[What you need to do]
Reproduce exactly the lines below, from the first one through the line containing "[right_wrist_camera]", and omit any pictures.

(Beginning of Supplied material)

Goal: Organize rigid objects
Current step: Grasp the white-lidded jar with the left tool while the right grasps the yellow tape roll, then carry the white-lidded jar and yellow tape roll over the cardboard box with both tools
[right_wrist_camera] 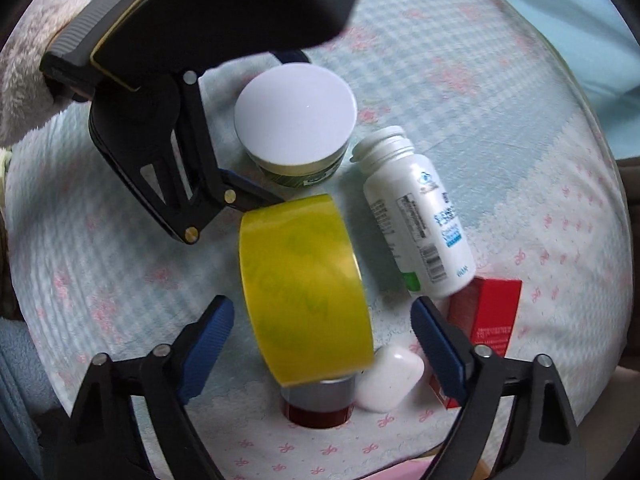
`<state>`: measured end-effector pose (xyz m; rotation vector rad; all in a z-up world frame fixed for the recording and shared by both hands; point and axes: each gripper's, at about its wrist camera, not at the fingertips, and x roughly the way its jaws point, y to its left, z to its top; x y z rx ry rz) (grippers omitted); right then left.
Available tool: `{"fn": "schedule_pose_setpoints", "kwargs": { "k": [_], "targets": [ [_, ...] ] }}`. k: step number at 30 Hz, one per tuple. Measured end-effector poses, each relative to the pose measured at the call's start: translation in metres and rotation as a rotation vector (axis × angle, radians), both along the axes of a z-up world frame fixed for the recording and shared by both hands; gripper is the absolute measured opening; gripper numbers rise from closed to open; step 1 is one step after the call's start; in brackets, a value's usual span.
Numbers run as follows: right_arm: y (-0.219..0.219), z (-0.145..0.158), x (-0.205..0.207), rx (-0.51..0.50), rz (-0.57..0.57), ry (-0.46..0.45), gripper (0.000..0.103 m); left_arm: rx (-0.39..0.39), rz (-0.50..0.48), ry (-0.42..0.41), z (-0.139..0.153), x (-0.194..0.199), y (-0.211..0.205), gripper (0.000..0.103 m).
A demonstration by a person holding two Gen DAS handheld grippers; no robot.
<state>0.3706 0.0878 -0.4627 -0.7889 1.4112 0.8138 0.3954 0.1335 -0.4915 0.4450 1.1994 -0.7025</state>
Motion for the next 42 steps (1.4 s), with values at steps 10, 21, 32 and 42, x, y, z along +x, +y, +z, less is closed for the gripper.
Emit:
{"fn": "schedule_pose_setpoints", "kwargs": {
  "k": [10,21,32,42],
  "targets": [
    [0.009,-0.015,0.003,-0.026,0.017,0.021,0.04,0.014,-0.049,-0.063,0.002,0.002,-0.018,0.068],
    [0.007,-0.006,0.002,-0.025,-0.033,0.035,0.039,0.001,0.012,-0.058,0.009,-0.013,-0.01,0.067],
    [0.02,0.022,0.009,-0.057,-0.133,0.09,0.039,-0.038,0.211,-0.048,0.053,-0.034,0.05,0.067],
    [0.01,0.09,0.017,-0.01,-0.403,0.158,0.039,-0.073,0.351,-0.079,0.142,-0.065,0.066,0.067]
  ]
}}
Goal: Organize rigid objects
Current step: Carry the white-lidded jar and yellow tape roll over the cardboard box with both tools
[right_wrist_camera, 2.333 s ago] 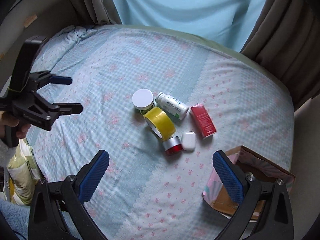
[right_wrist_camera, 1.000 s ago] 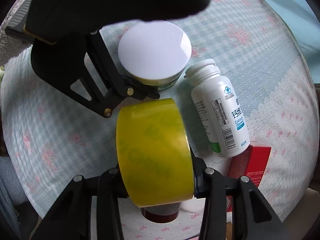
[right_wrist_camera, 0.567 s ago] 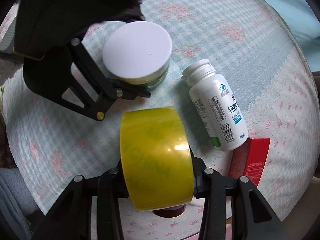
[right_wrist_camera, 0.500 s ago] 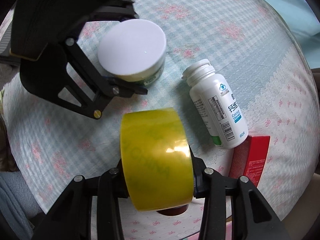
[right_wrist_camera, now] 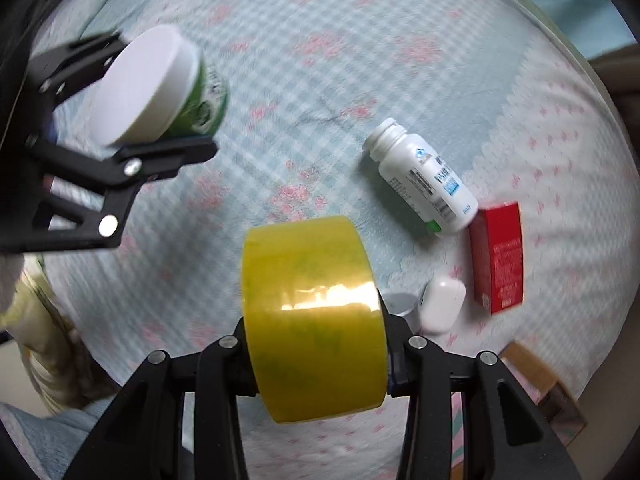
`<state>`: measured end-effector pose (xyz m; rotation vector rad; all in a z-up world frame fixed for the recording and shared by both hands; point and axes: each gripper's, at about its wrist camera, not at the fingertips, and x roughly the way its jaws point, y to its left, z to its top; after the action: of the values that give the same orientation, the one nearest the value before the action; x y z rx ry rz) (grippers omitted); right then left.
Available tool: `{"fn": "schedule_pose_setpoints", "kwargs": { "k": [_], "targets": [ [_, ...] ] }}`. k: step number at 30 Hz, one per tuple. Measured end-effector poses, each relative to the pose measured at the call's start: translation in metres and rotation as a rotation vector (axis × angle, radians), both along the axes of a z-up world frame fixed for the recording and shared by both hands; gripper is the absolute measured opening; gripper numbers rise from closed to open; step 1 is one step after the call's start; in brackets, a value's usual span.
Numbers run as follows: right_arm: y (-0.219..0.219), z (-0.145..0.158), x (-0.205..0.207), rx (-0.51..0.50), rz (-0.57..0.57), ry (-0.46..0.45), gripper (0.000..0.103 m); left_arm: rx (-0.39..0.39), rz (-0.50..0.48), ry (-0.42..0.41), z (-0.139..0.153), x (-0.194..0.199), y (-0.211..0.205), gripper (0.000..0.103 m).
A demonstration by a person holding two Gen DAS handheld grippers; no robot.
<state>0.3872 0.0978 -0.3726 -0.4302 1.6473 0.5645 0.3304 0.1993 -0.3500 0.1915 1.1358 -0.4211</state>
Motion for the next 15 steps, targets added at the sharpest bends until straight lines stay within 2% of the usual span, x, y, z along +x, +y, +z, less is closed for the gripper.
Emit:
{"fn": "schedule_pose_setpoints", "kwargs": {
  "k": [6,9,15],
  "targets": [
    [-0.029,0.051,-0.018,0.02,-0.111,-0.024,0.039,-0.008,0.043,-0.017,0.059,-0.028,-0.018,0.067],
    [-0.046,0.067,-0.023,0.027,-0.15,-0.036,0.039,-0.011,0.066,-0.03,0.083,-0.042,-0.032,0.067],
    [-0.114,0.111,-0.039,0.043,-0.203,-0.053,0.039,-0.028,0.111,-0.041,0.123,-0.068,-0.089,0.067]
  ]
}}
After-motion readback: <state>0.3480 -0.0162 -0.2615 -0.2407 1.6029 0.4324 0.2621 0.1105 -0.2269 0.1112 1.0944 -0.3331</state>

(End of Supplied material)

[Result of this task]
Goal: Organize rigid objects
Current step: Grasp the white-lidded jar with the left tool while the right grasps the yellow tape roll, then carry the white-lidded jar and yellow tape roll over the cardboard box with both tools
[right_wrist_camera] 

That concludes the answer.